Items from a data source
* * *
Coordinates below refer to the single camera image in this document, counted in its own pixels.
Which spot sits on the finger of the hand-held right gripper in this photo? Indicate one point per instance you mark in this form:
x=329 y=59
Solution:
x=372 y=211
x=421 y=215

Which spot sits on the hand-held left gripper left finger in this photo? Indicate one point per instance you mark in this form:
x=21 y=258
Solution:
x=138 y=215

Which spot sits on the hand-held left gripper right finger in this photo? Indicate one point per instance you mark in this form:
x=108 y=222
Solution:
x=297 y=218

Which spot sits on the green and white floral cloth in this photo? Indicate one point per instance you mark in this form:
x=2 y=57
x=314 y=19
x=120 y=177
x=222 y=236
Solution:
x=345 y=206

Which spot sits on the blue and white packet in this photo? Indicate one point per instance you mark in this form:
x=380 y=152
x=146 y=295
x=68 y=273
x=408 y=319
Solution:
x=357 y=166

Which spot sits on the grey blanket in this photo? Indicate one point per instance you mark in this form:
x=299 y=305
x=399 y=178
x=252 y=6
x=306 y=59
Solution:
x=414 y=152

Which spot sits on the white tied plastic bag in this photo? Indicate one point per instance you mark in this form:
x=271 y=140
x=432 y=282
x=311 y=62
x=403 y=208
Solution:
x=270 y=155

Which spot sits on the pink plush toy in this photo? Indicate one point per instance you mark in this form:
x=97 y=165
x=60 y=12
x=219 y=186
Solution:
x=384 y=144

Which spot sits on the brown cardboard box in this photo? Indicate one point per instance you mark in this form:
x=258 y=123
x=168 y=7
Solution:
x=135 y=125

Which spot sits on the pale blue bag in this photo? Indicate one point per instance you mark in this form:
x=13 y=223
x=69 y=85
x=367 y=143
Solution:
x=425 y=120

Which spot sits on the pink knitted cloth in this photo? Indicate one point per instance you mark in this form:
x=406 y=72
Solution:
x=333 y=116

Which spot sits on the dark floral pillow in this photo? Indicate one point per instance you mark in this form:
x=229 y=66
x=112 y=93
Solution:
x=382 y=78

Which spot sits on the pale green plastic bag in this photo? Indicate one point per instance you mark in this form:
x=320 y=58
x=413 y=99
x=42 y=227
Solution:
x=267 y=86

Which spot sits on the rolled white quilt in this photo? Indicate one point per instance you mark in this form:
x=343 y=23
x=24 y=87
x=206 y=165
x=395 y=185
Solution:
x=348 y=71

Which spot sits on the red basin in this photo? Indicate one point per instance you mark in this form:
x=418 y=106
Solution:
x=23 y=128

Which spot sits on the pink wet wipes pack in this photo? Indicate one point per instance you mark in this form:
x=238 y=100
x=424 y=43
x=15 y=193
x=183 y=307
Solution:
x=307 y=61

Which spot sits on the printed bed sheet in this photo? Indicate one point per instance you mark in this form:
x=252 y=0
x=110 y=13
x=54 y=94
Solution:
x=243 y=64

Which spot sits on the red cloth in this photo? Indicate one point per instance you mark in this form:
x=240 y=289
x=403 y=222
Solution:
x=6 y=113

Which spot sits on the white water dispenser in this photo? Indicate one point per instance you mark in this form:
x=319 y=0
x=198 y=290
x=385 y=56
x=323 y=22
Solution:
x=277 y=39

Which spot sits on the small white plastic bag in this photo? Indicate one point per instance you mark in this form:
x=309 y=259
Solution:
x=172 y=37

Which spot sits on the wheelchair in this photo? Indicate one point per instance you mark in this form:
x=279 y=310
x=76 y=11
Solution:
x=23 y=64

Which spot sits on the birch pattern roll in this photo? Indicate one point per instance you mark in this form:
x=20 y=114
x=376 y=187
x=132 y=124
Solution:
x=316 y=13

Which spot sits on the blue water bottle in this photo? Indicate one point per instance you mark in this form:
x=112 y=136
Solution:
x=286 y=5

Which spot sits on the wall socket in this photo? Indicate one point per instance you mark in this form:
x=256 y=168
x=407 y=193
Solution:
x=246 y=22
* * *
TASK OBJECTIVE: Every entry should be retyped exactly as shown.

ANSWER:
Coordinates below refer to the single camera image in this document, counted in its own pixels.
Which spot sits on the finger of the hand-held right gripper in this photo? Indicate one point per instance you mark in this form:
x=329 y=59
Solution:
x=372 y=211
x=421 y=215

Which spot sits on the hand-held left gripper left finger in this photo? Indicate one point per instance you mark in this form:
x=21 y=258
Solution:
x=138 y=215

Which spot sits on the hand-held left gripper right finger in this photo? Indicate one point per instance you mark in this form:
x=108 y=222
Solution:
x=297 y=218

Which spot sits on the green and white floral cloth in this photo? Indicate one point per instance you mark in this form:
x=2 y=57
x=314 y=19
x=120 y=177
x=222 y=236
Solution:
x=345 y=206

Which spot sits on the blue and white packet in this photo? Indicate one point per instance you mark in this form:
x=380 y=152
x=146 y=295
x=68 y=273
x=408 y=319
Solution:
x=357 y=166

Which spot sits on the grey blanket in this photo? Indicate one point per instance you mark in this form:
x=299 y=305
x=399 y=178
x=252 y=6
x=306 y=59
Solution:
x=414 y=152

Which spot sits on the white tied plastic bag in this photo? Indicate one point per instance you mark in this form:
x=271 y=140
x=432 y=282
x=311 y=62
x=403 y=208
Solution:
x=270 y=155

Which spot sits on the pink plush toy in this photo? Indicate one point per instance you mark in this form:
x=97 y=165
x=60 y=12
x=219 y=186
Solution:
x=384 y=144

Which spot sits on the brown cardboard box in this photo? Indicate one point per instance you mark in this form:
x=258 y=123
x=168 y=7
Solution:
x=135 y=125

Which spot sits on the pale blue bag in this photo? Indicate one point per instance you mark in this form:
x=13 y=223
x=69 y=85
x=367 y=143
Solution:
x=425 y=120

Which spot sits on the pink knitted cloth in this photo? Indicate one point per instance you mark in this form:
x=406 y=72
Solution:
x=333 y=116

Which spot sits on the dark floral pillow in this photo? Indicate one point per instance you mark in this form:
x=229 y=66
x=112 y=93
Solution:
x=382 y=78

Which spot sits on the pale green plastic bag in this photo? Indicate one point per instance you mark in this form:
x=320 y=58
x=413 y=99
x=42 y=227
Solution:
x=267 y=86

Which spot sits on the rolled white quilt in this photo? Indicate one point per instance you mark in this form:
x=343 y=23
x=24 y=87
x=206 y=165
x=395 y=185
Solution:
x=348 y=71

Which spot sits on the red basin in this photo? Indicate one point per instance you mark in this form:
x=418 y=106
Solution:
x=23 y=128

Which spot sits on the pink wet wipes pack in this photo? Indicate one point per instance you mark in this form:
x=238 y=100
x=424 y=43
x=15 y=193
x=183 y=307
Solution:
x=307 y=61

Which spot sits on the printed bed sheet in this photo? Indicate one point per instance you mark in this form:
x=252 y=0
x=110 y=13
x=54 y=94
Solution:
x=243 y=64

Which spot sits on the red cloth in this photo? Indicate one point per instance you mark in this form:
x=240 y=289
x=403 y=222
Solution:
x=6 y=113

Which spot sits on the white water dispenser in this photo? Indicate one point per instance you mark in this form:
x=319 y=0
x=198 y=290
x=385 y=56
x=323 y=22
Solution:
x=277 y=39

Which spot sits on the small white plastic bag in this photo? Indicate one point per instance you mark in this form:
x=309 y=259
Solution:
x=172 y=37

Which spot sits on the wheelchair in this photo? Indicate one point per instance you mark in this form:
x=279 y=310
x=76 y=11
Solution:
x=23 y=64

Which spot sits on the birch pattern roll in this photo? Indicate one point per instance you mark in this form:
x=20 y=114
x=376 y=187
x=132 y=124
Solution:
x=316 y=13

Which spot sits on the blue water bottle in this photo? Indicate one point per instance you mark in this form:
x=112 y=136
Solution:
x=286 y=5

Which spot sits on the wall socket in this photo? Indicate one point per instance you mark in this form:
x=256 y=168
x=407 y=193
Solution:
x=246 y=22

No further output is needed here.